Angus Phillips's tale of his first trip down Little Falls ["Paddlers Experience Big Thrills Running the Rapids of Little Falls," Sports, July 6] captured the emotions of every boater who first encounters this wonderful whitewater trip. Many are surprised to learn this nearby rapid, which varies from Class III to Class V (on a scale of I to VI), is not only within the Washington-Arlington boundaries but also is the site of the highest water velocity ever recorded in nature.

However, Mr. Phillips's report failed to mention the most impressive and memorable part of a trip down Little Falls -- the overwhelming volume of litter left behind by fishermen near the takeout. Fishing this spring and early summer was exceptionally good, and that drew more fishermen.
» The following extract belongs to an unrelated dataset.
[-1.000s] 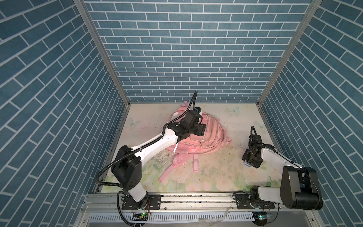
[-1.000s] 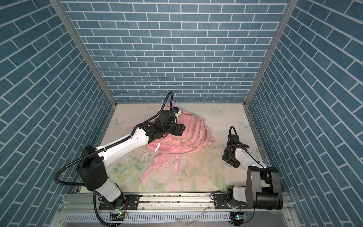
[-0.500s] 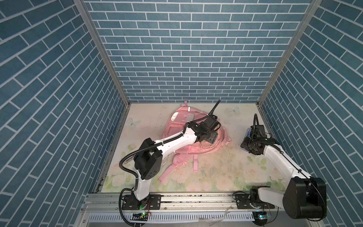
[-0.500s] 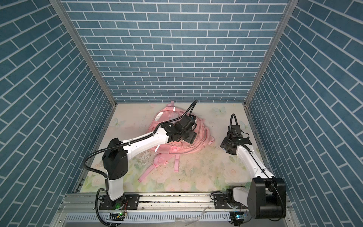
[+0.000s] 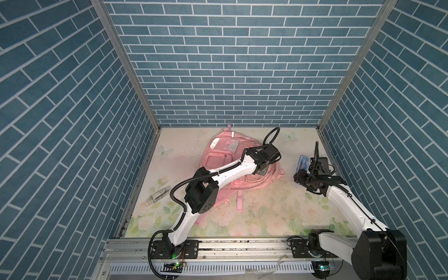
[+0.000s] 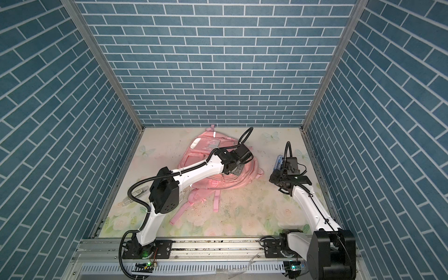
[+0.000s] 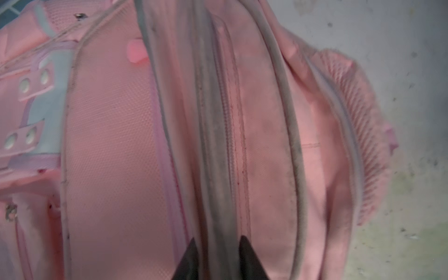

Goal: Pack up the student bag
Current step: 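Carry the compass case to the bag while the left holds the flap open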

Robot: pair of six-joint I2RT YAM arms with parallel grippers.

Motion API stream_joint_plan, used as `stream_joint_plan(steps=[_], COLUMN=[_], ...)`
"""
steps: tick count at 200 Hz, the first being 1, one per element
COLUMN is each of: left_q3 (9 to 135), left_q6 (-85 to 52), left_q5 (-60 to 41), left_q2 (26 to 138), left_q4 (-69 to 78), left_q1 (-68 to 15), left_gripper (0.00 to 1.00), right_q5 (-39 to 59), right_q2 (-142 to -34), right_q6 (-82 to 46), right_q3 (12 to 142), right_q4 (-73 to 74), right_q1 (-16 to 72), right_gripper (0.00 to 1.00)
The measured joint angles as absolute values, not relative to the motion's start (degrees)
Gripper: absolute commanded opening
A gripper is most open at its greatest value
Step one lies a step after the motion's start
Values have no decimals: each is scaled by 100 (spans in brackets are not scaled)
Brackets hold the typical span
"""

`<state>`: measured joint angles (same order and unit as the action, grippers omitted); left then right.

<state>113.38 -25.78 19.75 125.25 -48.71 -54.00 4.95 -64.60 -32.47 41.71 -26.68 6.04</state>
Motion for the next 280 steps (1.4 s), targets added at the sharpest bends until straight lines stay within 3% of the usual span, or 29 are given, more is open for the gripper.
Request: stream_joint_plan(steps=[18, 52, 141, 221, 248, 280], left_q3=[11399, 10967, 7461, 6674, 6501, 6438], left_q6=[-2657, -2832, -3671, -4056, -4150, -4178], left_q5=[2093, 2200, 1319, 628, 425, 211], left_q2=[12401, 11769, 9341, 9065, 9052, 8993], left_q4=[-4971, -4733, -1979, -685, -386, -259], left_q1=[-5402, -5367, -4873, -4567, -4429, -4263], left_gripper=[0, 0, 0, 0, 0, 0], right_q5=[657, 974, 1450, 1549, 1450, 1433], right_q2=[-6420, -6375, -7520, -8567, -9026, -9258], right_q6=[-3249, -3391, -4692, -5878, -6025, -6110], right_q3=[4169, 4171, 4976, 5299, 5776, 5913], right_q4=[-2550, -2108, -751, 303, 145, 69], right_q1=[652, 1107, 2834, 3400, 3559, 3767], right_gripper=[40, 40, 43, 48, 63, 70])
Further, because District officials were not prepared to issue fishing licenses on time this year, license requirements were waived, and the result was a casual disregard for both fishing regulations and the environment. Fishermen from Fletcher's Boathouse often row across to the more remote Virginia shoreline to drink and even defecate without making any effort to clean afterward.

Those of us who enjoy and work to protect the river and riverbanks have asked the Park Service (which administers the C&O National Historic Park and George Washington National Parkway bordering most of the Potomac) to help volunteer efforts to bring the litter situation under control. While littering violations are difficult to prove, fishing and alcohol regulations are easy to enforce.

Perhaps D.C. Mayor Williams's efforts to improve the District's Parks and Recreation Office will reduce part of this problem next year, but more information (in many languages) and better enforcement are necessary now.